Nota del redactor: Este artículo es complementario a nuestra historia anterior, "Tesoros guatemaltecos", un recuento de los meses de trabajo voluntario del escritor en Guatemala.
In English | Cinco frustrantes, esclarecedores y, al final, gratificantes meses enseñando en un orfanato guatemalteco llenaron mi vida el año pasado. Una vez de regreso en Estados Unidos, no podía dejar de pensar en los niños de Casa Guatemala. Miré constantemente las fotos digitales tomadas en el orfanato y me detuve en las tarjetas de despedida que los niños me hicieron. Luego, 13 meses después de haberme ido, encontré la manera de revivir ese lugar: a través de Scranton, Pensilvania, con tres de los pequeños a quienes enseñé allá.

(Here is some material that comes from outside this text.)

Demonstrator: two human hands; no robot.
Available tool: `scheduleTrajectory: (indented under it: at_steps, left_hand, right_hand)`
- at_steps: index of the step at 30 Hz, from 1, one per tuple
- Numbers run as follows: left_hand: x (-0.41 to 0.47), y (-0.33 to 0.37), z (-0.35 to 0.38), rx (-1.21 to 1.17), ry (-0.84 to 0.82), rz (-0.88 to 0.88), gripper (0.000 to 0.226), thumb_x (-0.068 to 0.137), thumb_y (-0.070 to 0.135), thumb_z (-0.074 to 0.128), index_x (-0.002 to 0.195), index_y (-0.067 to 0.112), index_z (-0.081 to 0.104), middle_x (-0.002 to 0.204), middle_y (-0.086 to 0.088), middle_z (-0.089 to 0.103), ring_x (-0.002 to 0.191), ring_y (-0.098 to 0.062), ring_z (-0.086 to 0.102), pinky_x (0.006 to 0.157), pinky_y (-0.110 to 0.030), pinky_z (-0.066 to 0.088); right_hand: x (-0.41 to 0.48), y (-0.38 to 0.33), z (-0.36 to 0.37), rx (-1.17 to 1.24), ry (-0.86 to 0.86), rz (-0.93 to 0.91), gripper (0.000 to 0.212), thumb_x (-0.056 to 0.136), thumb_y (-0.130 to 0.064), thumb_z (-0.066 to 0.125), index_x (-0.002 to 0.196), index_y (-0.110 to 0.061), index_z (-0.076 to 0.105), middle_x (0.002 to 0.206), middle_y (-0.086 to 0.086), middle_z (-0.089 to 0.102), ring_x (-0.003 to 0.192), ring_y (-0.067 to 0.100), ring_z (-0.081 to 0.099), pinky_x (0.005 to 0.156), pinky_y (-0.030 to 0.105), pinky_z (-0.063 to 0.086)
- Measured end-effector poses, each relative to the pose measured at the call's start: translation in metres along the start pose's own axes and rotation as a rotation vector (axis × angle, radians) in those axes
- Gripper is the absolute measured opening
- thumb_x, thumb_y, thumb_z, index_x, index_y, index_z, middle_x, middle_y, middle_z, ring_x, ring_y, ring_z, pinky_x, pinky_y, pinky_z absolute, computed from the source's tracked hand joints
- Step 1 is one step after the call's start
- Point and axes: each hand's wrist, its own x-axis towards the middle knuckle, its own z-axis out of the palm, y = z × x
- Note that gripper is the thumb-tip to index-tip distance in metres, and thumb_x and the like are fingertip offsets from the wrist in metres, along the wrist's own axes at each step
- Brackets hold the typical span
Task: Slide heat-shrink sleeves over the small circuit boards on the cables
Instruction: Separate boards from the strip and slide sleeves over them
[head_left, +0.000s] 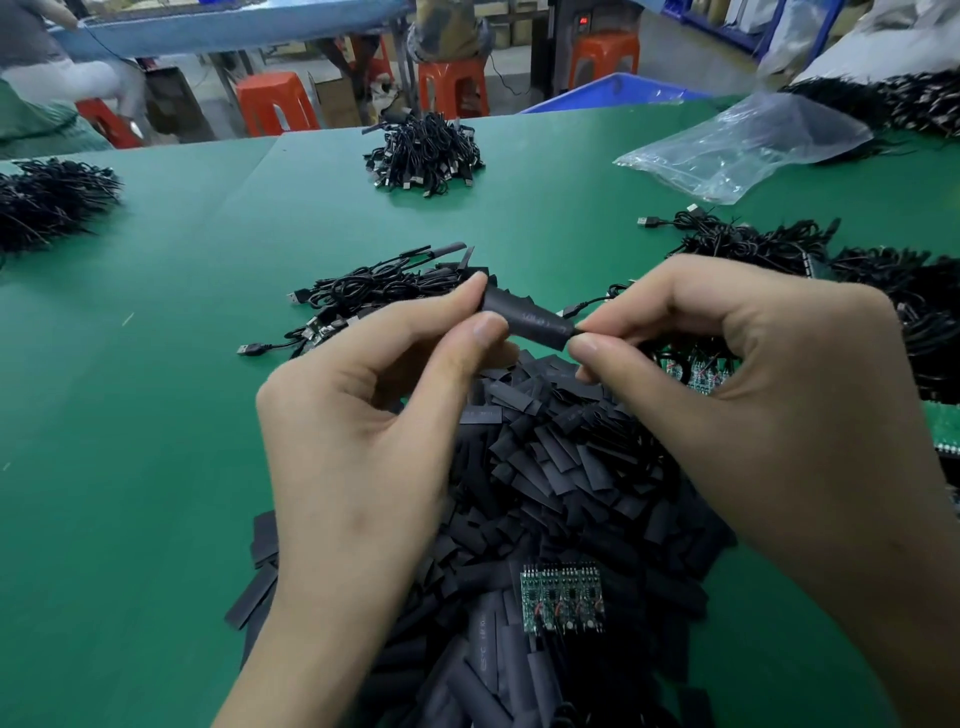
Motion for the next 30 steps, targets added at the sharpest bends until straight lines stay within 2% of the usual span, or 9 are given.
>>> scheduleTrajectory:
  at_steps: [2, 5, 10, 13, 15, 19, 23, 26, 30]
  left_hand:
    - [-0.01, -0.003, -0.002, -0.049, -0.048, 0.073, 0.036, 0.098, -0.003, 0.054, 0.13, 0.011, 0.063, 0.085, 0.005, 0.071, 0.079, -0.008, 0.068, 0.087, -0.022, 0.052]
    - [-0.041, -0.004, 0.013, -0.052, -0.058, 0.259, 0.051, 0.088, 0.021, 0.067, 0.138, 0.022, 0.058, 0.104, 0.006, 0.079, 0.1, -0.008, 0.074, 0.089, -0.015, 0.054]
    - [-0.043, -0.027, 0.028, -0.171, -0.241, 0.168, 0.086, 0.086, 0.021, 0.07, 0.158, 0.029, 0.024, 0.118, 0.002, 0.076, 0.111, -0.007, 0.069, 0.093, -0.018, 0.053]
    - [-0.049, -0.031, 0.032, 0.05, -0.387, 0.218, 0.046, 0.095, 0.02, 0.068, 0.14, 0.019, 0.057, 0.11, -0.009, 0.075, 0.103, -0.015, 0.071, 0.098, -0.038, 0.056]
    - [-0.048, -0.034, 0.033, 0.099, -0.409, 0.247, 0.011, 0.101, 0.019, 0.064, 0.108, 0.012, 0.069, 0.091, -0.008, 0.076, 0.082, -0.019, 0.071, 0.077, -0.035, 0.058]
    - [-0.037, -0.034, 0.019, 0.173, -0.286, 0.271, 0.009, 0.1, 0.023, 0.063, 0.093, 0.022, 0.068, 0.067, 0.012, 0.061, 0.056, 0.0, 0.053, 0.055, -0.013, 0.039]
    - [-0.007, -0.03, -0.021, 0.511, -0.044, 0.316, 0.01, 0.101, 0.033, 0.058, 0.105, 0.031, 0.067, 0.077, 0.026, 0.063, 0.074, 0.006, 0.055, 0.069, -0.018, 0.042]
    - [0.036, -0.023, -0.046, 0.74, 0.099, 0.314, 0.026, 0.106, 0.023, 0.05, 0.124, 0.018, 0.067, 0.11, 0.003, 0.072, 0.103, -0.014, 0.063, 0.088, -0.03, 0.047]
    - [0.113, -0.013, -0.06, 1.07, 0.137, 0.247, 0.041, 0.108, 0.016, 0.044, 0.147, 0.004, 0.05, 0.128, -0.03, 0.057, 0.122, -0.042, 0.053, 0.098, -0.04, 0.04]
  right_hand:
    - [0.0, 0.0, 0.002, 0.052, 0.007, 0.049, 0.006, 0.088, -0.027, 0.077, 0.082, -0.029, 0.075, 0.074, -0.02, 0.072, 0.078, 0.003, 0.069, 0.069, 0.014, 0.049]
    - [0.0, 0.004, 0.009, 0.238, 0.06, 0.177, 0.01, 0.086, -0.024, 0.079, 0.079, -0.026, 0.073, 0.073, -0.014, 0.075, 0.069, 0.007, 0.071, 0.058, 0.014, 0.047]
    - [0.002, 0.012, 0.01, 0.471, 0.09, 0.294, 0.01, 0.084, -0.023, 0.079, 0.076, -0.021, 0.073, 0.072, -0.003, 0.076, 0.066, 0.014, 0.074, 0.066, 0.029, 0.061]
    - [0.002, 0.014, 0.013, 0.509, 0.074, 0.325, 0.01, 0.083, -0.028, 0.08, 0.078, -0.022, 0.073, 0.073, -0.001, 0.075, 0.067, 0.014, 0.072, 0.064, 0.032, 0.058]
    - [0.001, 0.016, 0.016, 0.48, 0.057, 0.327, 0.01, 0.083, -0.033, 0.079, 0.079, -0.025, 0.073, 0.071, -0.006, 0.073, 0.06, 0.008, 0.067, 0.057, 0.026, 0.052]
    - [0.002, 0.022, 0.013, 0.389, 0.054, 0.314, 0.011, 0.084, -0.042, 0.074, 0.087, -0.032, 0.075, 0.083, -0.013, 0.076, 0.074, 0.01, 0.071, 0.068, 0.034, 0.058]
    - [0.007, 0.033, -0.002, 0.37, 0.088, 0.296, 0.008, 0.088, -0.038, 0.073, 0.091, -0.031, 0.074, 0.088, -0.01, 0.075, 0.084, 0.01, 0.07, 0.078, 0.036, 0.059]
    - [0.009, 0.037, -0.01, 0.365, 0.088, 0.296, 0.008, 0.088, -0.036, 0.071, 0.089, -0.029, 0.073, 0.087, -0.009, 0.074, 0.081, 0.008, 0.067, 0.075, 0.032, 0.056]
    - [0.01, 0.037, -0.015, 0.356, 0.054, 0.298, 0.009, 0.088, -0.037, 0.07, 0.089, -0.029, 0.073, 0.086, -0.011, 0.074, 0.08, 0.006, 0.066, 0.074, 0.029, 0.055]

Higinio, Juan y Luís —hermanos de 7, 9 y 11 años de edad, respectivamente— fueron los tres muchachos con los que tuve la relación más estrecha en el orfanato. En el otoño de 2003, la Policía Nacional los encontró, solos, hurgando en los desperdicios, en el basurero de la ciudad de Guatemala, donde habían sido abandonados. Higinio, el menor, tenía apenas dos años y medio. Al igual que con todos los niños, batallaba con ellos cuando se portaban mal; pero los cuatro compartíamos un vínculo especial. Higinio solía llamarme para conversar antes de irse a dormir; Juanito se arrastraba hasta mi cama cuando le dolía el estómago y Luís me robaba el corazón cuando compartía conmigo alguna golosina que, de alguna manera, había logrado guardar. Cuando dejé el orfanato, lo hice con la esperanza de volver a verlos pronto, pero esta vez, en Estados Unidos, donde estaban siendo adoptados.
En enero, los muchachos se unieron a su nueva familia, en Scranton. Había conocido a su padre, Gregg Loboda, de 43 años, vicepresidente de sistemas en Prudential Financial, cuando visitó el orfanato, mientras yo me encontraba allí. Nos mantuvimos en contacto mientras él y su esposa, Mary Jo, lidiaban con el sistema de adopciones de Guatemala. Ahora, Higinio, Juan y Luís forman parte de un hogar estadounidense, pero de uno que es bastante poco común. La familia ya tiene otros ocho hijos, de entre 14 y 24 años, siete de ellos adoptados en Rusia.
“¡Hola, Aaron Bombón!” Así, usando el sobrenombre con el que se dirigían a mí en el orfanato, me saludaron la primera vez que los llamé por teléfono. “¿Cómo está su familia? —pregunté—. ¿Qué tal la escuela?”
“Bien”, me respondieron uno a uno los niños, a medida que se pasaban el teléfono. Sonaban relajados y felices, a pesar de no estar todavía acostumbrados a hablar por teléfono. Y a juzgar por el sonido de fondo de un videojuego, estaba claro que ya se habían enganchado a éstos. Antes de despedirme, Higinio tomó el teléfono y, en un inglés con mucho acento, dijo: “Hello, how are you?” (Hola, ¿cómo estás?).
Mientras preparo mi visita con Gregg, él me cuenta sobre los muchachos. “Todavía nos estamos acostumbrando los unos a los otros —dice—. No están habituados al ajetreo de Estados Unidos”. Pero están comiendo bien y les encanta la nieve, agrega.